When England had called and mumbled something about wanting him to come over, America hadn't said anything but "Yeah, right away." For once, the Briton thought, he had seemed to know instantly what had happened and what he had needed to do. What was more, he had fulfilled his obligation to run to the side of his fellow nation—his brother—without messing up somehow, without destroying the atmosphere that he normally pretended not to understand or acknowledge in the slightest.

America understood far more than the older nation credited to him.

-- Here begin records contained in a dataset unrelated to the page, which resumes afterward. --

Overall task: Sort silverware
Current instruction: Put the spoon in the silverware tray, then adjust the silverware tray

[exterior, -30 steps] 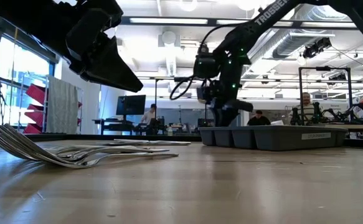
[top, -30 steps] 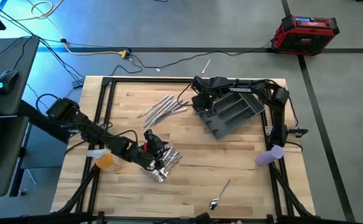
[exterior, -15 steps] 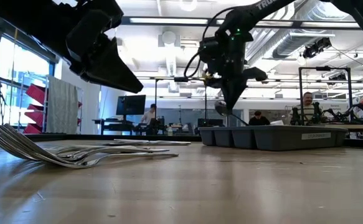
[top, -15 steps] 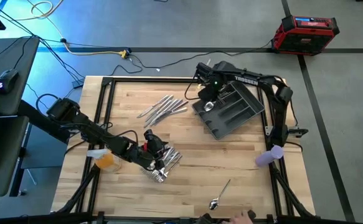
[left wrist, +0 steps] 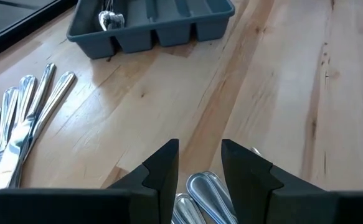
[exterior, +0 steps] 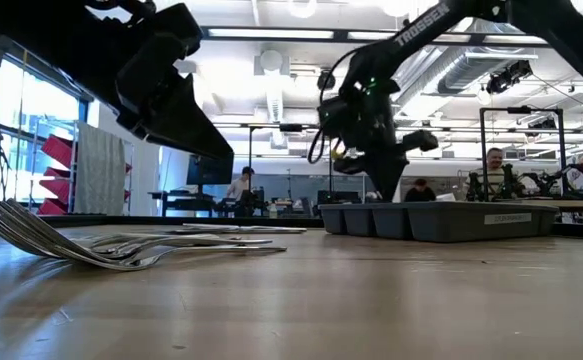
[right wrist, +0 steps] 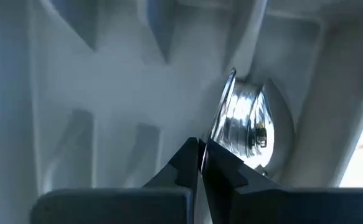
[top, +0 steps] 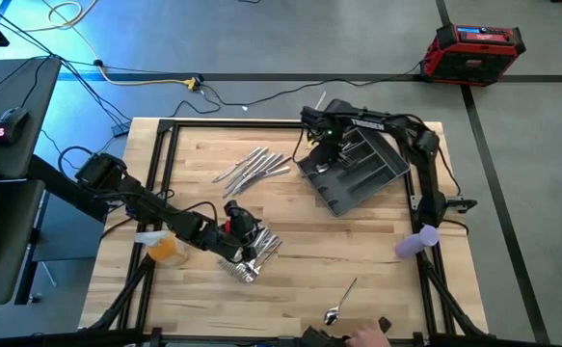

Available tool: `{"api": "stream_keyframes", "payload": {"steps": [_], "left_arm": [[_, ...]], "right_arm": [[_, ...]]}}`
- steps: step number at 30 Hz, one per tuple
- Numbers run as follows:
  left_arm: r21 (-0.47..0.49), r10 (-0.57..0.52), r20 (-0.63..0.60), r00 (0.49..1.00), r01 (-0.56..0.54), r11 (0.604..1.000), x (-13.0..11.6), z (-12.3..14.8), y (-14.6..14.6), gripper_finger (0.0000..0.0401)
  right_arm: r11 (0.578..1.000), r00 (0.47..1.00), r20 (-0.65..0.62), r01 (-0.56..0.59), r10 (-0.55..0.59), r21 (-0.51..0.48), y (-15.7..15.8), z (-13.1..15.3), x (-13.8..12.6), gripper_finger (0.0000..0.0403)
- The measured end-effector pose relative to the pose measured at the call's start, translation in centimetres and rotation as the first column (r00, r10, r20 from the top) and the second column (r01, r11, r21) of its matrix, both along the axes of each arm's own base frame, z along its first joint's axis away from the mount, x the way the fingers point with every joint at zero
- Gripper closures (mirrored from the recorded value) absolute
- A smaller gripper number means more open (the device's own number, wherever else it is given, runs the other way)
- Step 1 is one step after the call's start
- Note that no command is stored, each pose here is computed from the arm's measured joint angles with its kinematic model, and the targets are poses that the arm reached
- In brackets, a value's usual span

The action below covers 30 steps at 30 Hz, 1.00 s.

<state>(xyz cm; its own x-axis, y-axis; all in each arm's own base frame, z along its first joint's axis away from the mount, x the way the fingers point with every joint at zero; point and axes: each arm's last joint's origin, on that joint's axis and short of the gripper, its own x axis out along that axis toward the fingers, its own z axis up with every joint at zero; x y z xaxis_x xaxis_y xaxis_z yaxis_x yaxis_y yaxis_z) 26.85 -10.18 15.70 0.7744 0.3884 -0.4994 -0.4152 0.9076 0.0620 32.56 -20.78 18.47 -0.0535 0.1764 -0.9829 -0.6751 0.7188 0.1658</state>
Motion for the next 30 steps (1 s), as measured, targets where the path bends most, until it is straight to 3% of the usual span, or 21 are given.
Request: {"api": "stream_keyframes", "payload": {"steps": [8,14,18,23,30], "left_arm": [[0.006,-0.004,-0.004,1.0,0.004,1.0,0.0,0.0,0.0,0.0298],[0.005,-0.008,-0.007,1.0,0.008,1.0,0.0,0.0,-0.1,0.0298],[0.001,-0.013,-0.007,1.0,0.013,1.0,0.0,0.0,-0.1,0.0298],[-0.015,-0.024,-0.01,1.0,0.024,1.0,0.0,-0.1,-0.2,0.0298],[-0.026,-0.033,-0.008,0.999,0.033,0.999,-0.1,-0.1,-0.4,0.0298]], "right_arm": [[0.985,0.998,0.028,0.064,-0.06,-0.158,-0.9,-0.3,1.0,0.039],[0.966,0.987,0.086,0.149,-0.133,-0.21,-1.4,1.1,1.7,0.0315],[0.931,0.956,0.177,0.274,-0.236,-0.239,-2.0,2.6,2.6,0.0255],[0.872,0.886,0.255,0.442,-0.387,-0.211,-2.4,4.0,3.2,0.0214],[0.921,0.926,0.111,0.372,-0.361,-0.114,-0.2,3.3,2.7,0.024]]}}
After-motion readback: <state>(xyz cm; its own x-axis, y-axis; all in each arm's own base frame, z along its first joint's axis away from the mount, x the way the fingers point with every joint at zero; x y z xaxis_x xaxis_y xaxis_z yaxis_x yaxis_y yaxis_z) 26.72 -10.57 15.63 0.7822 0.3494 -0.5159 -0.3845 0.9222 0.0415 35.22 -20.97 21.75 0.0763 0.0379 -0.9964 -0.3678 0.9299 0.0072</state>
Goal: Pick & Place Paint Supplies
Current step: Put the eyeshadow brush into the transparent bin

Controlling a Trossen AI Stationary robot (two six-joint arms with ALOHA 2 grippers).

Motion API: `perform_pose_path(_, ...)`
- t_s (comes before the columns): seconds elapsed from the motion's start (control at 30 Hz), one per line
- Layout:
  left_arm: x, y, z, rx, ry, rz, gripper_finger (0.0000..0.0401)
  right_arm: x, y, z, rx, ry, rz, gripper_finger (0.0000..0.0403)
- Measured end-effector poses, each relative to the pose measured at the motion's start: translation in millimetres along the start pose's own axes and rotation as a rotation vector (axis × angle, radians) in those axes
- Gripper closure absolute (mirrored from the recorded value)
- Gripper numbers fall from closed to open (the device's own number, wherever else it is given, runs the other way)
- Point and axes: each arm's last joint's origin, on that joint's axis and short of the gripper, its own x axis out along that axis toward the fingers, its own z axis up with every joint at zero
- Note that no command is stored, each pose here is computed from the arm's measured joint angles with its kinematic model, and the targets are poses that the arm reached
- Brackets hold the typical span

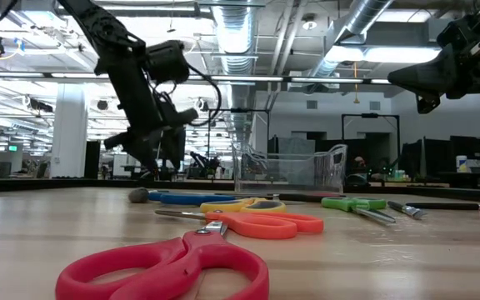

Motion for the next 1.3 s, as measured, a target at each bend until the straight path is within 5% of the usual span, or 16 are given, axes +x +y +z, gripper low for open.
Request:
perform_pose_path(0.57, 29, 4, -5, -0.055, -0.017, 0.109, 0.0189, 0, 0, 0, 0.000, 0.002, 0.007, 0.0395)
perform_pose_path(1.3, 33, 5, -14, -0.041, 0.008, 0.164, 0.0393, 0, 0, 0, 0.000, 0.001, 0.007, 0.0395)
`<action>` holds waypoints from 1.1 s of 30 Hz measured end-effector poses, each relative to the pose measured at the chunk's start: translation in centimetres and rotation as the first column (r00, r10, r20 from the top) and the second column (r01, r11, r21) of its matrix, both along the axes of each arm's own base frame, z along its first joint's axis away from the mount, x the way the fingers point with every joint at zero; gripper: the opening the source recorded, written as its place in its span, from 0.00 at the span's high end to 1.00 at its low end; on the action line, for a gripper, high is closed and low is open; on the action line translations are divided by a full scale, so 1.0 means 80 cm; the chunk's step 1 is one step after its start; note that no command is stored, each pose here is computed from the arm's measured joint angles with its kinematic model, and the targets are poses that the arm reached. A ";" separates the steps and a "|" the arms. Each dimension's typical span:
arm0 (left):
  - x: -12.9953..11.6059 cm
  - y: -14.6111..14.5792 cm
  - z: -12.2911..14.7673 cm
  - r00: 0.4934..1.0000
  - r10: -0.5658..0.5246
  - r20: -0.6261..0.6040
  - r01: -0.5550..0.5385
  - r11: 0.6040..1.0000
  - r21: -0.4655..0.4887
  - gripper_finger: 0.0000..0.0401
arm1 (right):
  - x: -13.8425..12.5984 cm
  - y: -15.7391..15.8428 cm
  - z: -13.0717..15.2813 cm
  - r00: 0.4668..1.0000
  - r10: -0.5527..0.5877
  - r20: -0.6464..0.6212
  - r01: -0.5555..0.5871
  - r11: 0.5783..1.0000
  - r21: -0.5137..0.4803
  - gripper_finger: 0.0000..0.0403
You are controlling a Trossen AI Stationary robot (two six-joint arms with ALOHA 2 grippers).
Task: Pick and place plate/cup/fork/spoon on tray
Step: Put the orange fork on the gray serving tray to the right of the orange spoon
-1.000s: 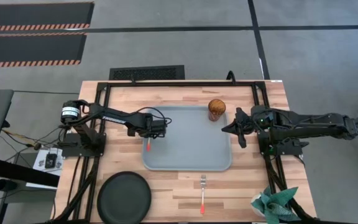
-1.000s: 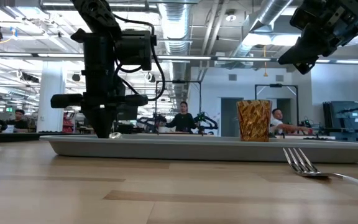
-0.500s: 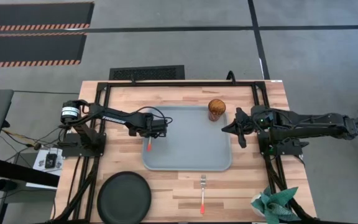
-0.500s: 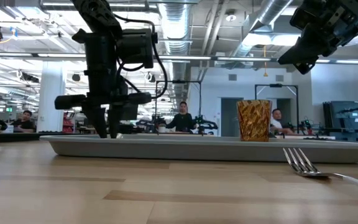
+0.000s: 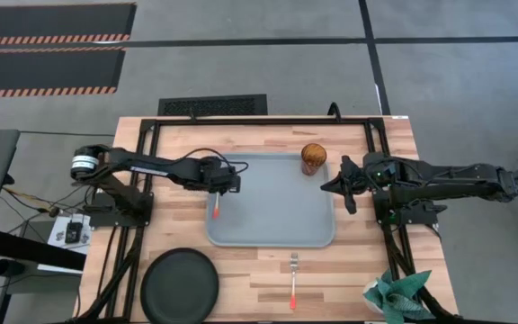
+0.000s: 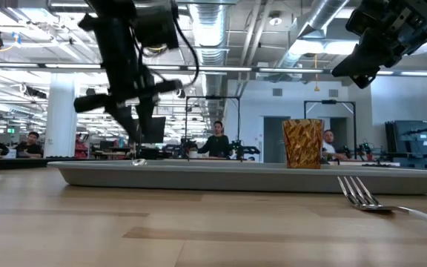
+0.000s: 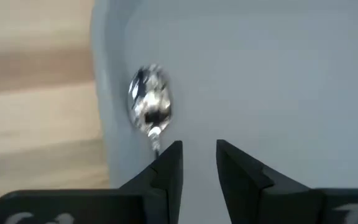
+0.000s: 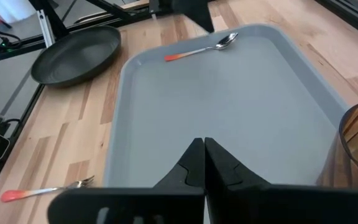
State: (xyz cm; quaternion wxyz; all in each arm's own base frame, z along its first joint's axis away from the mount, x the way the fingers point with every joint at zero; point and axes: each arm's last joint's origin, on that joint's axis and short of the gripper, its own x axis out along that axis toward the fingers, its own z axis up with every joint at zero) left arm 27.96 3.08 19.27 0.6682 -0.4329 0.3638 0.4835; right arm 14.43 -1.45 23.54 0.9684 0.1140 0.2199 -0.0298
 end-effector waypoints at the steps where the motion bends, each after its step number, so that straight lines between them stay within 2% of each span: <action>1: -0.001 -0.002 0.006 1.000 -0.021 0.015 0.021 0.999 0.028 0.79 | 0.000 0.000 0.000 1.000 0.000 0.000 0.000 1.000 0.000 0.97; 5: 0.008 -0.016 0.029 0.975 -0.186 0.117 0.167 0.973 0.158 0.85 | 0.000 0.000 0.000 1.000 0.001 0.000 -0.001 1.000 -0.001 0.97; 9: 0.024 -0.030 0.044 0.903 -0.377 0.203 0.313 0.905 0.289 0.97 | 0.000 0.000 0.000 1.000 0.001 0.000 -0.001 1.000 0.000 0.97; 12: 0.036 -0.036 0.055 0.820 -0.513 0.254 0.408 0.835 0.370 0.99 | 0.000 0.000 0.000 1.000 -0.011 0.001 0.011 1.000 0.025 0.97; 17: 0.048 -0.032 0.069 0.688 -0.661 0.300 0.500 0.731 0.464 1.00 | 0.000 -0.001 0.000 0.998 -0.067 -0.004 0.067 0.994 0.085 0.97; 22: 0.050 -0.031 0.070 0.606 -0.761 0.232 0.587 0.625 0.515 1.00 | 0.007 -0.002 -0.006 0.984 -0.174 -0.044 0.178 0.975 0.130 0.99; 28: 0.056 -0.039 0.079 0.393 -0.879 0.268 0.659 0.473 0.584 1.00 | 0.019 0.008 -0.020 0.951 -0.283 -0.122 0.303 0.931 0.203 0.99; 30: 0.055 -0.041 0.073 0.331 -0.890 0.314 0.648 0.456 0.610 1.00 | 0.022 0.014 -0.023 0.944 -0.298 -0.146 0.326 0.914 0.242 0.99; 33: 0.049 -0.043 0.059 0.272 -0.868 0.415 0.605 0.490 0.627 1.00 | 0.026 0.024 -0.022 0.936 -0.314 -0.158 0.348 0.895 0.279 0.99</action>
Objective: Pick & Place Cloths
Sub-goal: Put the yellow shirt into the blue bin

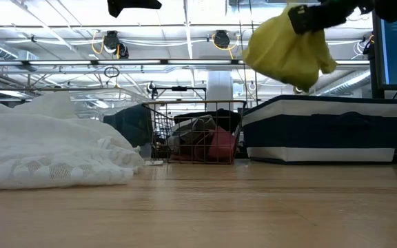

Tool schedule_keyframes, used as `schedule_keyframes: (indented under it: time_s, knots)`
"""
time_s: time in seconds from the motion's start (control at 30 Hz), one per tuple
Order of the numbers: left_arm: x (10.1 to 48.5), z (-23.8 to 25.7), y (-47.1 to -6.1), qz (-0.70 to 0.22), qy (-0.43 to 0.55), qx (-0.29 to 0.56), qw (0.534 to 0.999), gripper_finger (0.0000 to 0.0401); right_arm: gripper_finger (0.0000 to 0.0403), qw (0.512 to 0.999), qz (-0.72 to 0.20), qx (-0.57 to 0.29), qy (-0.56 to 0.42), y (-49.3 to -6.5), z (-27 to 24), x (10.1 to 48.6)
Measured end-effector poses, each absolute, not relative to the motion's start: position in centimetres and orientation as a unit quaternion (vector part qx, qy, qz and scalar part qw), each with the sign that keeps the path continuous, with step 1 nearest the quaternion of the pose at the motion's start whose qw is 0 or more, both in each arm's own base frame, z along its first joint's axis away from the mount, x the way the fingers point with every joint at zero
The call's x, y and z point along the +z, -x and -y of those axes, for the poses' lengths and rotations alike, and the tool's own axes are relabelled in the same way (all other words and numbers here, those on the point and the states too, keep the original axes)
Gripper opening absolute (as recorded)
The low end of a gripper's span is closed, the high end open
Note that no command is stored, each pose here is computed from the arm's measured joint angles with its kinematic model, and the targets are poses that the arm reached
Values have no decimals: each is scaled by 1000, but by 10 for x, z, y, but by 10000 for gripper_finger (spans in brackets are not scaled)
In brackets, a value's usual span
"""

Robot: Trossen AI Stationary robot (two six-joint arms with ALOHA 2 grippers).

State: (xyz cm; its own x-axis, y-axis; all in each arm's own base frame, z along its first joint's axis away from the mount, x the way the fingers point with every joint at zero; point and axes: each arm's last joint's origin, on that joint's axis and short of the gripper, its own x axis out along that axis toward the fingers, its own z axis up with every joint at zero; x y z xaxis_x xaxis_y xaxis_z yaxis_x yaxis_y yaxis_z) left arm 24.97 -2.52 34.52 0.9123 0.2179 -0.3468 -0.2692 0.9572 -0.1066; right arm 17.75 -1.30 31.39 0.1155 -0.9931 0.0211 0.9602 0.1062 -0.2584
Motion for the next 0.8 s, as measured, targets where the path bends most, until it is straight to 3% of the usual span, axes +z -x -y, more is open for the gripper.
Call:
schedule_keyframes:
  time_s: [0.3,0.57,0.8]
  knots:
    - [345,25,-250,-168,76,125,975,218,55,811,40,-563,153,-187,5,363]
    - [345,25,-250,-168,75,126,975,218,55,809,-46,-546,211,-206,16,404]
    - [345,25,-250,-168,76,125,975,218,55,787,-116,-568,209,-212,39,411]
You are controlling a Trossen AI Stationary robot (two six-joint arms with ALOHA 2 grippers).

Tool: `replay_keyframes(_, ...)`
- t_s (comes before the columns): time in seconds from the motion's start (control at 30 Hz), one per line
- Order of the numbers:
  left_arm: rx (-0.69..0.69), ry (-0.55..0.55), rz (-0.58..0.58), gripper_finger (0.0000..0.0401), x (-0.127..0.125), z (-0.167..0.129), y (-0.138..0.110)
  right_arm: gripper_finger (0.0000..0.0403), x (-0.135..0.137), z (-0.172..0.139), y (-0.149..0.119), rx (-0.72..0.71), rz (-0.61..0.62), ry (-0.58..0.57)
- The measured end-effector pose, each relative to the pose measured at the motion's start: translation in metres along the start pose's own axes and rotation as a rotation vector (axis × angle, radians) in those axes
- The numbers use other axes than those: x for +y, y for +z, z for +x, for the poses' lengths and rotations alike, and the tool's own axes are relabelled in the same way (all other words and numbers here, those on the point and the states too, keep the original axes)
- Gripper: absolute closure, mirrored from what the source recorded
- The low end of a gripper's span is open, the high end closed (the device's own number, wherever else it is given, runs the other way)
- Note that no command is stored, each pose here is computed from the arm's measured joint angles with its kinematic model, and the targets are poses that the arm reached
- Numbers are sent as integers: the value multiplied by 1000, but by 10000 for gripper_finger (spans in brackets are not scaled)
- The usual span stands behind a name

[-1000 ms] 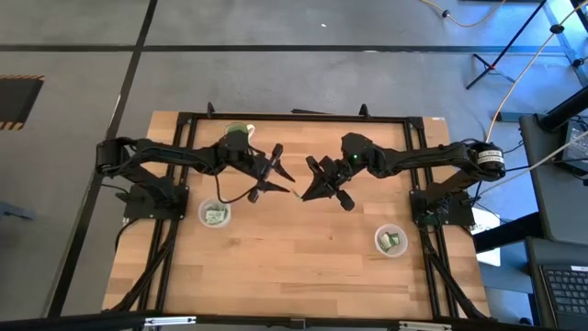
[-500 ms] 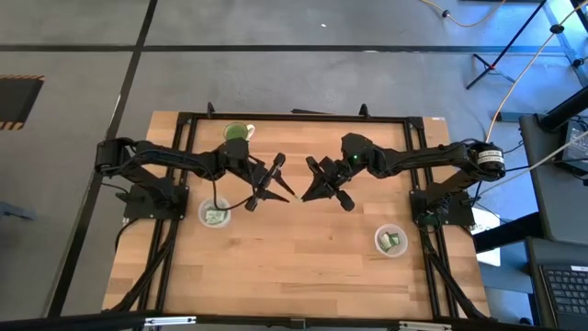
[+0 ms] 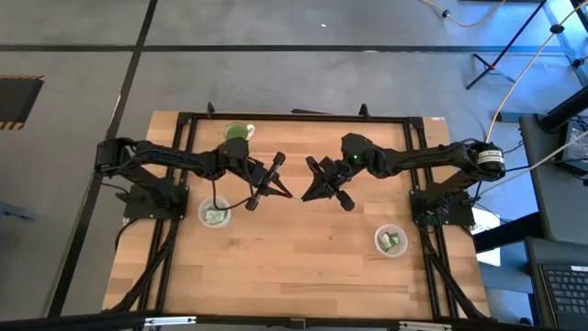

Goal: Pick and place items into bin
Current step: Put the stevia packet into the left transparent bin

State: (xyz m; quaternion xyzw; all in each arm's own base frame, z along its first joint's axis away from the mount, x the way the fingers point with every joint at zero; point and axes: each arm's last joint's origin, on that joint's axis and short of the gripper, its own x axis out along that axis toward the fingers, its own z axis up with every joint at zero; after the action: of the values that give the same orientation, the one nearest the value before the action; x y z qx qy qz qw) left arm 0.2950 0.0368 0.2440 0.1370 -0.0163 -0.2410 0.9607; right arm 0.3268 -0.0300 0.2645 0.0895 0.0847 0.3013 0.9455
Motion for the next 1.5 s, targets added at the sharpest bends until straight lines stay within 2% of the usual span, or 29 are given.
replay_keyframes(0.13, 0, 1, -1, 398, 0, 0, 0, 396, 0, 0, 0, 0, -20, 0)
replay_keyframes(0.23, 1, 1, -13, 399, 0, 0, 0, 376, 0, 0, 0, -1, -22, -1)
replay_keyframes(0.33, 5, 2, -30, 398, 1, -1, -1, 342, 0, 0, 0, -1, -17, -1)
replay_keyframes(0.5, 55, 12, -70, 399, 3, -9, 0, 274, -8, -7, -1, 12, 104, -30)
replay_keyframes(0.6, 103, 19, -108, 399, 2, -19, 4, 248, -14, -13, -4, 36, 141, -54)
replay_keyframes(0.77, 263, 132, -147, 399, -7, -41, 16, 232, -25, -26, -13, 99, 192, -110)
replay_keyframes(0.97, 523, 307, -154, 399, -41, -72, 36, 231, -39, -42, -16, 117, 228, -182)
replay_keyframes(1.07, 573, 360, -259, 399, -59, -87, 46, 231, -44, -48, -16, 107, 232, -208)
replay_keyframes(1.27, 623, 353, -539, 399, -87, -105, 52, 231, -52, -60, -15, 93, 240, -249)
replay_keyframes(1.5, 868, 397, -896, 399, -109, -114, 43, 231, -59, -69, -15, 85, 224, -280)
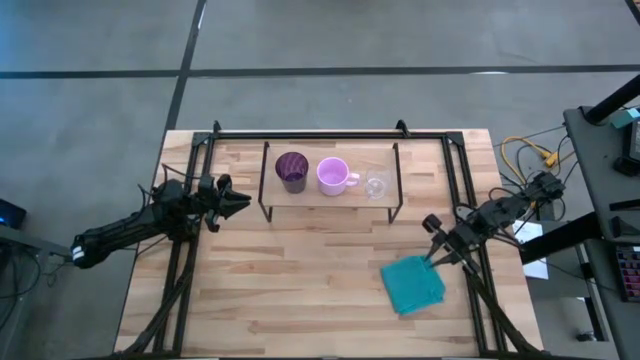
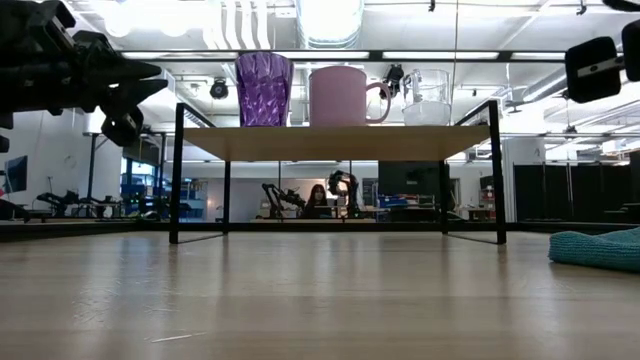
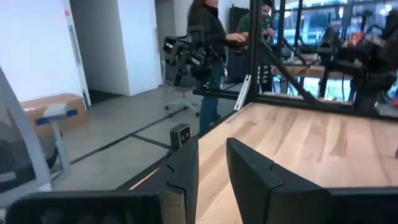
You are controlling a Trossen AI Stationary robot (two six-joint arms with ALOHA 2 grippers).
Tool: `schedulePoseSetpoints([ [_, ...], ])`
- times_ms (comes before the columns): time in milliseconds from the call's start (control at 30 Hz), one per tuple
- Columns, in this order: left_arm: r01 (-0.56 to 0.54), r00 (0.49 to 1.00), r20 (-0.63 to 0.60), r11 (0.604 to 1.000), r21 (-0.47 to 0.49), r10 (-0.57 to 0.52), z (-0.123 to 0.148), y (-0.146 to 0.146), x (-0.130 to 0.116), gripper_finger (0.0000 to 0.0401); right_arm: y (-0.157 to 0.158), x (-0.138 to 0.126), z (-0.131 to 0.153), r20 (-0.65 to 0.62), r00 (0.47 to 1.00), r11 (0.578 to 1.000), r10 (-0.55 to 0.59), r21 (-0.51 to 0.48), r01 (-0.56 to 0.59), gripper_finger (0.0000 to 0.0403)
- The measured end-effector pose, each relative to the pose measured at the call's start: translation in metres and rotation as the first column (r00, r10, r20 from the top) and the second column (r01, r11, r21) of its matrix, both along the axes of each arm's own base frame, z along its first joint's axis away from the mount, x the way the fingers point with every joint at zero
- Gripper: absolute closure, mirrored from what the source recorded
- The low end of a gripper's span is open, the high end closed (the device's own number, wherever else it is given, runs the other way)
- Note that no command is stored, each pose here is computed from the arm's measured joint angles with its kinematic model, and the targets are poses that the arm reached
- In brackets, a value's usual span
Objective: Stack small to large cups/mugs on shelf
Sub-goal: Return to Home Position
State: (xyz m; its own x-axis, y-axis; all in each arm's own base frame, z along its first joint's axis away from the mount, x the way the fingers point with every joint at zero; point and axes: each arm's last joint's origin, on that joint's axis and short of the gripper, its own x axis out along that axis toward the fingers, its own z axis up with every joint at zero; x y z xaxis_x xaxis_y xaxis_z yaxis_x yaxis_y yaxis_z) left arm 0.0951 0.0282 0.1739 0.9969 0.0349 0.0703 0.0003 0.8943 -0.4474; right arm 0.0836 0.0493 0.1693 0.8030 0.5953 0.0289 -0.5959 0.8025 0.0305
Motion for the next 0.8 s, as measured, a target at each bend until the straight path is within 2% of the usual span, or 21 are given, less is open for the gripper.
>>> schedulePoseSetpoints([
  [300,0.000,1.000,0.000,1.000,0.000,0.000,0.0000,0.0000,0.0000,0.0326,0.0003,0.0006,-0.0008,-0.094,0.996,0.994,0.009,0.111,0.002,0.0326],
  [800,0.001,1.000,-0.001,1.000,0.000,-0.001,-0.0001,0.0000,0.0000,0.0326,0.0003,0.0006,-0.0009,-0.097,0.995,0.993,0.009,0.114,0.002,0.0326],
])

He knew how England simultaneously pushed people away but tried to pull them close, begged for companionship yet refused it, loved only to have his heart broken.

And although America couldn't break that cycle with a few words of comfort spoken while holding England close as if against the chaos of the world and the confusion of his emotions, he could at least set it in motion, make it begin to turn in his brother's heart.

One day, America thought, this would be the time-tested rule instead of the rare exception.


Just so all y'all are clear on this, the drabbles take place in (or refer to) the colonial period, the American Revolution (the Battle of Yorktown, to be specific), the War of 1812 (the Burning of Washington - this one is meant to take place a few years after the war), WWII, and modern times.

J'adore fear-of-intimacy England. I'm hoping to write a longfic with him at some point, so I guess this was something of a chance to get my feet wet with his character and experience with the disorder.